Problem to solve: The data should be restated word for word, in full.

Start of Data extract

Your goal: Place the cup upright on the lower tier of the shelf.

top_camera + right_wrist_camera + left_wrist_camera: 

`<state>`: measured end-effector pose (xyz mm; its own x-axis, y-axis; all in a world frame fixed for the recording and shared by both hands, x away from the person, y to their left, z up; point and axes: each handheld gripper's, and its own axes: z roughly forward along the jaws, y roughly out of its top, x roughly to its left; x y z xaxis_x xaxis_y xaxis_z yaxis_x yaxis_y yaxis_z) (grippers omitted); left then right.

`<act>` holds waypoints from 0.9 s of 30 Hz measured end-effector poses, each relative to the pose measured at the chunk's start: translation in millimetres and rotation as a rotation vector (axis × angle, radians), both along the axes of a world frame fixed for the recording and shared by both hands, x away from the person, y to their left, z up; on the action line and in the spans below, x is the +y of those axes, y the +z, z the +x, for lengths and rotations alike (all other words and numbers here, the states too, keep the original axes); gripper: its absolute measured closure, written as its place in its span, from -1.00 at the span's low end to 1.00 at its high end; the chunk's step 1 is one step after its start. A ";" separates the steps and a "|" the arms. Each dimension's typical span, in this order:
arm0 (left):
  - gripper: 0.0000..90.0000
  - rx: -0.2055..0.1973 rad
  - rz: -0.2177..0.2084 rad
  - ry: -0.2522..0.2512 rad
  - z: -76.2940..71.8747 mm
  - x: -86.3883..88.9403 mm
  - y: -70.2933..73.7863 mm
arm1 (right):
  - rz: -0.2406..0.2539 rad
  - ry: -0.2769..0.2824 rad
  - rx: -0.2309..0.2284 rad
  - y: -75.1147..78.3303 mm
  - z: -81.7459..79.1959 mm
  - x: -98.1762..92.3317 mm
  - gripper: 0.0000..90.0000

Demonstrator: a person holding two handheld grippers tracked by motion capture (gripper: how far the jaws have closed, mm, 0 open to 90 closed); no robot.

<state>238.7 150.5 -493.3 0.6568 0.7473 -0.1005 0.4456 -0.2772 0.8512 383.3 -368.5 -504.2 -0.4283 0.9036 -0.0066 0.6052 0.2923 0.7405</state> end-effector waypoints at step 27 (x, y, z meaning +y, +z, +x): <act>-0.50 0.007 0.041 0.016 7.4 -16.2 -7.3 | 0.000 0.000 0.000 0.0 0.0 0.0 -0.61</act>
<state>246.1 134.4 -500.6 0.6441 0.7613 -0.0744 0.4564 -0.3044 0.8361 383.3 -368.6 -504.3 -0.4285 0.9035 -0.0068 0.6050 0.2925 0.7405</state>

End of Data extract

Response to the task:
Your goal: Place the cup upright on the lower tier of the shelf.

top_camera + right_wrist_camera + left_wrist_camera: 

`<state>`: measured end-effector pose (xyz mm; its own x-axis, y-axis; all in a world frame fixed for the recording and shared by both hands, x away from the person, y to their left, z up; point and axes: each handheld gripper's, and its own axes: z roughly forward along the jaws, y roughly out of its top, x roughly to its left; x y z xaxis_x xaxis_y xaxis_z yaxis_x yaxis_y yaxis_z) (grippers omitted); left then right.

`<act>` holds waypoints from 0.9 s of 30 Hz measured end-effector poses, each relative to the pose measured at the chunk's start: translation in millimetres and rotation as a rotation vector (axis × angle, radians), both along the axes of a world frame fixed for the recording and shared by both hands, x away from the person, y to their left, z up; on the action line and in the spans below, x is the +y of those axes, y the +z, z the +x, for lengths and rotations alike (all other words and numbers here, the states too, keep the original axes); gripper: its absolute measured closure, written as its place in its span, from -1.00 at the span's low end to 1.00 at its high end; the chunk's step 1 is one step after its start. A ";" separates the steps and a "|" the arms. Each dimension's typical span, in this order:
arm0 (left):
  - gripper: 0.0000..90.0000
  - rx: -0.2055..0.1973 rad
  - rz: -0.2177..0.2084 rad
  - ry: -0.2522..0.2512 rad
  - z: -76.2940..71.8747 mm
  - x: -86.3883..88.9403 mm
  - y: -70.2933..73.7863 mm
arm1 (right):
  - rz: -0.2406..0.2539 rad
  - ry: -0.2769..0.2824 rad
  - rx: -0.2309..0.2284 rad
  - y: -75.1147..78.3303 mm
  - z: -81.7459..79.1959 mm
  - x: -98.1762..92.3317 mm
  - gripper: 0.0000..90.0000

Demonstrator: a person holding two handheld grippers tracked by motion capture (gripper: how far the jaws have closed, mm, 0 open to 90 closed); no robot.

<state>238.7 150.5 -493.3 0.6568 0.7473 -0.1005 0.4456 -0.2772 0.8512 383.3 -368.5 -504.2 -0.4283 0.9036 -0.0066 0.6052 0.2923 0.7405</state> end-effector waypoints at step 27 (x, y, z meaning +y, +z, +x): <act>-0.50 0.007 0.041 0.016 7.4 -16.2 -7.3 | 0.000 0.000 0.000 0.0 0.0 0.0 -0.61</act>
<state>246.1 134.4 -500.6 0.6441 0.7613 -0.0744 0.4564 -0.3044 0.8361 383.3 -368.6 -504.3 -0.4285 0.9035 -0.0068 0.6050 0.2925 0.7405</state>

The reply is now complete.